Pardon the ugly imports.

from matplotlib import pyplot as plt
import numpy as np
from scipy import stats
from sklearn.base import BaseEstimator
from sklearn.grid_search import GridSearchCV
from sklearn.linear_model import LinearRegression
from sklearn.metrics import mean_squared_error

As someone initially trained in pure mathematics and then in mathematical statistics, cross-validation was the first machine learning concept that was a revelation to me. My experience teaching college calculus has taught me the power of counterexamples for illustrating the necessity of the hypothesis of a theorem. (One of my favorite math books is Counterexamples in Analysis.) While cross-validation is not a theorem, per se, this post explores an example that I have found quite persuasive.

In this example, we consider the problem of polynomial regression. We will attempt to recover the polynomial \(p(x) = x^3 - 3 x^2 + 2 x + 1\) from noisy observations.

def p(x):
    return x**3 - 3 * x**2 + 2 * x + 1

We assume that our data is generated from a polynomial of unknown degree, \(p(x)\) via the model \(Y = p(X) + \varepsilon\) where \(\varepsilon \sim N(0, \sigma^2)\). First, we generate \(N = 12\) samples from the true model, where \(X\) is uniformly distributed on the interval \([0, 3]\) and \(\sigma^2 = 0.1\).

np.random.seed(145837)
N = 12
var = 10**-1

left = 0
right = 3

xs = stats.uniform.rvs(left, right, size=N)
eps = stats.norm.rvs(0, np.sqrt(var), size=N)
ys = p(xs) + eps

Next we implement a class for polynomial regression. In order to use our class with scikit-learn’s cross-validation framework, we derive from sklearn.base.BaseEstimator. While we don’t wish to belabor the mathematical formulation of polynomial regression (fascinating though it is), we will explain the basic idea, so that our implementation seems at least plausible. In its simplest formulation, polynomial regression uses finds the least squares relationship between the observed responses and the Vandermonde matrix (in our case, computed using numpy.vander) of the observed predictors.

class PolynomialRegression(BaseEstimator):
    def __init__(self, deg=None):
        self.deg = deg
    
    def fit(self, X, y, deg=None):
        self.model = LinearRegression(fit_intercept=False)
        self.model.fit(np.vander(X, N=self.deg + 1), y)
    
    def predict(self, x):
        return self.model.predict(np.vander(x, N=self.deg + 1))
    
    @property
    def coef_(self):
        return self.model.coef_

Note that this is quite a naive approach to polynomial regression as all of the non-constant predictors, that is, \(x, x^2, x^3, \ldots, x^d\), will be quite correlated. This naive approach is, however, sufficient for our example.

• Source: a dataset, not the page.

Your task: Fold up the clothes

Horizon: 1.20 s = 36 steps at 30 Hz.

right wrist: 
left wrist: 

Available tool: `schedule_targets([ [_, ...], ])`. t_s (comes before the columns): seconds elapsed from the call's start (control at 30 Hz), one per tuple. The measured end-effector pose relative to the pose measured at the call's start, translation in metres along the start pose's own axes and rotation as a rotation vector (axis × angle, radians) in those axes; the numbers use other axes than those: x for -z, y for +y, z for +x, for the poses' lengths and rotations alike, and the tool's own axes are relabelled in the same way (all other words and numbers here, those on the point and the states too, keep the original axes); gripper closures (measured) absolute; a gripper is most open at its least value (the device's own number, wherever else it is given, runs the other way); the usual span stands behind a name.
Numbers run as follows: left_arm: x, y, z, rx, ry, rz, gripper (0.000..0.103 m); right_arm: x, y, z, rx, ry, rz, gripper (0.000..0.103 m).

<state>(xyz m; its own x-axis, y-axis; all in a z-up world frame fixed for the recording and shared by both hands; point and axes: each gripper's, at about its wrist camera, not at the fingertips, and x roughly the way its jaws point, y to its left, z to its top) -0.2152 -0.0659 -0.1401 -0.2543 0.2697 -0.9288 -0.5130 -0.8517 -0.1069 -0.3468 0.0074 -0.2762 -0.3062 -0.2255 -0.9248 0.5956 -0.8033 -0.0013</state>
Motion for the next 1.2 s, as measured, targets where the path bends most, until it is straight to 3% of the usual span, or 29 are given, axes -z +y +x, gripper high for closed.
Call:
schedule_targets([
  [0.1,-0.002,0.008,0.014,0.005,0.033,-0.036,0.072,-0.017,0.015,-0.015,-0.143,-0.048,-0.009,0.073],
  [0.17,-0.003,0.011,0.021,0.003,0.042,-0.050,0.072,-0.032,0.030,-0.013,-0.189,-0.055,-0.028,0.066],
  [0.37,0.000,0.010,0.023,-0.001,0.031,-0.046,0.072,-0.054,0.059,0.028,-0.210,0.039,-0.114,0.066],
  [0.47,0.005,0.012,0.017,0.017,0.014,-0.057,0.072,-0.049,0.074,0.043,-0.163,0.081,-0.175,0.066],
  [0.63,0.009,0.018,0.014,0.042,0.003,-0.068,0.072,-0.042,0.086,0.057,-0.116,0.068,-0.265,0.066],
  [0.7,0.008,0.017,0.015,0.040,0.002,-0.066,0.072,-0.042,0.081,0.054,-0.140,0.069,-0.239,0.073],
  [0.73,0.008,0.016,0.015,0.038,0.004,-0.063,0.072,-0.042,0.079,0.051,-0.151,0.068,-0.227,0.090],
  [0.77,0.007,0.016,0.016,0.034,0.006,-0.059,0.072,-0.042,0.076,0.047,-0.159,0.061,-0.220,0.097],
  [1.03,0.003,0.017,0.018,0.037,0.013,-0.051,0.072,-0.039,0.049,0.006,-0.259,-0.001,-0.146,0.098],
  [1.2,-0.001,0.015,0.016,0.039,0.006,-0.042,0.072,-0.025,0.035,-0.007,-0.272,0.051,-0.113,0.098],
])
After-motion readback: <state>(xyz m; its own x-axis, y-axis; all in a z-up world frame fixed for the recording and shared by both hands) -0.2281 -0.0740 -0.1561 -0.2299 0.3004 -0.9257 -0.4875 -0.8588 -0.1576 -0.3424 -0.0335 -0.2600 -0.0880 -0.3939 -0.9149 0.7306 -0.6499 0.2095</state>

The PolynomialRegression class depends on the degree of the polynomial to be fit. If we know the degree of the polynomial that generated the data, then the regression is straightforward.

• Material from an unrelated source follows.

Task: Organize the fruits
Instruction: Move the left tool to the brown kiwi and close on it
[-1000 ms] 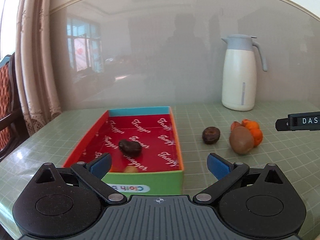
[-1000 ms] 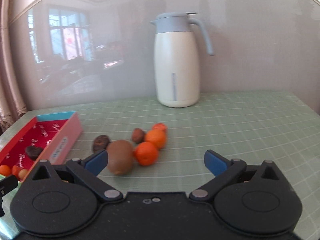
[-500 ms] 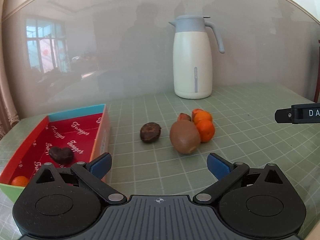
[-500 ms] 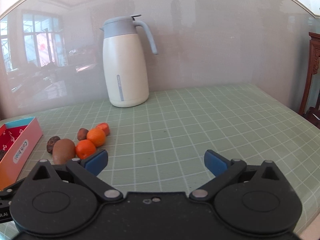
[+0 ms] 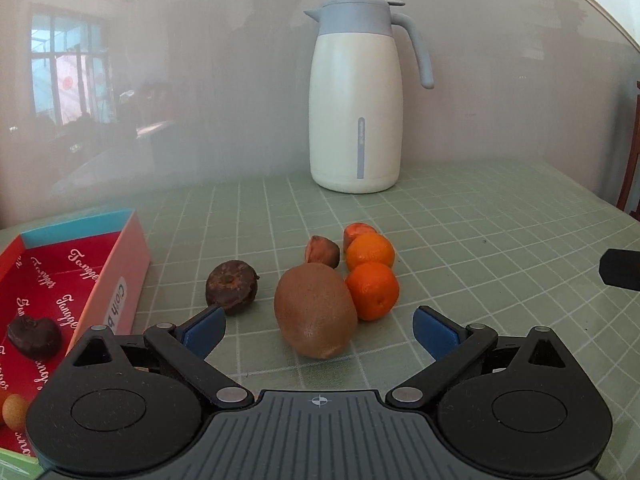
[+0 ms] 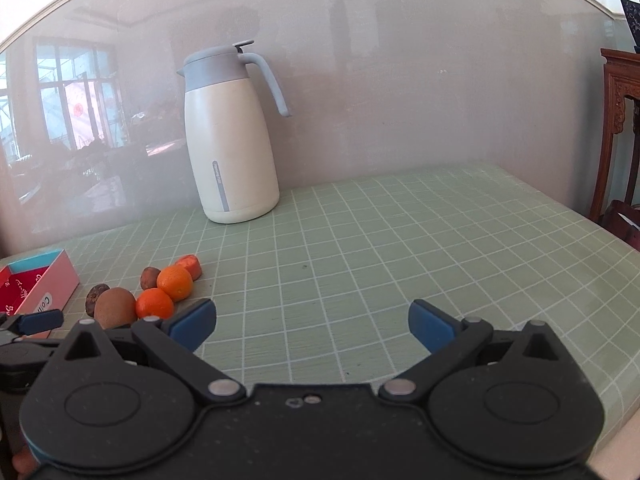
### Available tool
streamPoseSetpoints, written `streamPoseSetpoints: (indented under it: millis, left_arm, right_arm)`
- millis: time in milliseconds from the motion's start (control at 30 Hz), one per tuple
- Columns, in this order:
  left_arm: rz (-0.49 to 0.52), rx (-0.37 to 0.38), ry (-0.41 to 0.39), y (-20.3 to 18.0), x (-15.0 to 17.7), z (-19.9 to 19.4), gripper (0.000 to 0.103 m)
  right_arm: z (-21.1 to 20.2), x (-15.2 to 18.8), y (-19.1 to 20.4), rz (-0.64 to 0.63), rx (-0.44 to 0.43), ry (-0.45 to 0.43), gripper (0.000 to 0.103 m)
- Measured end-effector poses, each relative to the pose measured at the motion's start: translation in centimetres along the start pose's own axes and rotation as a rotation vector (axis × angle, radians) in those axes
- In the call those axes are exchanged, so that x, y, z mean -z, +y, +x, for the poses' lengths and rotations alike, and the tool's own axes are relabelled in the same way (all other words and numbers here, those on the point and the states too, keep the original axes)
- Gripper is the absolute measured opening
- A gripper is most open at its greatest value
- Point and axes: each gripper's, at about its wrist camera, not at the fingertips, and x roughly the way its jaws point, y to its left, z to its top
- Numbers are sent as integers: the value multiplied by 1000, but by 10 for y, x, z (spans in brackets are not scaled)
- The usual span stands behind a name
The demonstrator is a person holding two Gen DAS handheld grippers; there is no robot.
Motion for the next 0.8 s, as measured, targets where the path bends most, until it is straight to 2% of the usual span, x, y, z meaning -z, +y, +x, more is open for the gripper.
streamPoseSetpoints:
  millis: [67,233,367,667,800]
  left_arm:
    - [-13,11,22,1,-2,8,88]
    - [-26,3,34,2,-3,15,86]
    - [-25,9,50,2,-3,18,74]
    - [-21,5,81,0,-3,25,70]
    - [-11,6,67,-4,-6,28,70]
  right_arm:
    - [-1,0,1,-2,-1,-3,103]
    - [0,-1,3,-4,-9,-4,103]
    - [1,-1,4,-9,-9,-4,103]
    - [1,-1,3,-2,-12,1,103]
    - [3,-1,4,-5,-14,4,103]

known_degree_model = PolynomialRegression(deg=3)
known_degree_model.fit(xs, ys)
known_degree_model.coef_
array([ 1.03303734, -3.21335403,  2.26034212,  0.88016067])

These values are the coefficients of the fit polynomial, starting with the coefficient of \(x^3\). We see that they come reasonably close to the true values, from a relatively small set of samples. As neat and tidy as this solution is, we are concerned with the more interesting case where we do not know the degree of the polynomial.

If we approach the problem of choosing the correct degree without cross validation, it is extremely tempting to minimize the in-sample error of the fit polynomial. That is, if \((X_1, Y_1), \ldots, (X_N, Y_N)\) are our observations, and \(\hat{p}(x)\) is our regression polynomial, we are tempted to minimize the mean squared error,

\[ \begin{align*} MSE(\hat{p}) & = \sum_{i = 1}^N \left( \hat{p}(X_i) - Y_i \right)^2. \end{align*} \]

It is actually quite straightforward to choose a degree that will case this mean squared error to vanish. Since two points uniquely identify a line, three points uniquely identify a parabola, four points uniquely identify a cubic, etc., we see that our \(N\) data points uniquely specify a polynomial of degree \(N - 1\).

overfit_model = PolynomialRegression(deg=N - 1)
overfit_model.fit(xs, ys)
fig = plt.figure()
ax = fig.add_subplot(111)

plot_xs = np.linspace(left, right, (right - left) * 100)

ax.scatter(xs, ys);
ax.plot(plot_xs, np.clip(overfit_model.predict(plot_xs), -1, 7), color='k', label='Overfit estimator');
ax.plot(plot_xs, p(plot_xs), color='r', label='True polynomial');
ax.legend(loc=2);
Plot of overfit versus correct model

As we can see from this plot, the fitted \(N - 1\)-degree polynomial is significantly less smooth than the true polynomial, \(p\). This roughness results from the fact that the \(N - 1\)-degree polynomial has enough parameters to account for the noise in the model, instead of the true underlying structure of the data. Such a model is called overparametrized or overfit. While its mean squared error on the training data, its in-sample error, is quite small,

mean_squared_error(overfit_model.predict(xs), ys)
2.0039043409236146e-15

It will not, however, perform well when used to predict the value of \(p\) at points not in the training set. (Note that this in-sample error should theoretically be zero. The small positive value is due to rounding errors.) To illustrate this inaccuracy, we generate ten more points uniformly distributed in the interval \([0, 3]\) and use the overfit model to predict the value of \(p\) at those points.

N_prediction = 10

prediction_xs = stats.uniform.rvs(left, right, size=N_prediction)
prediction_eps = stats.norm.rvs(0, np.sqrt(var), size=N_prediction)
prediction_ys = p(prediction_xs) + prediction_eps

mean_squared_error(overfit_model.predict(prediction_xs), prediction_ys)
19.539402955310337

We see that the prediction error is many orders of magnitude larger than the in- sample error. This awful predictive performance of a model with excellent in- sample error illustrates the need for cross-validation to prevent overfitting.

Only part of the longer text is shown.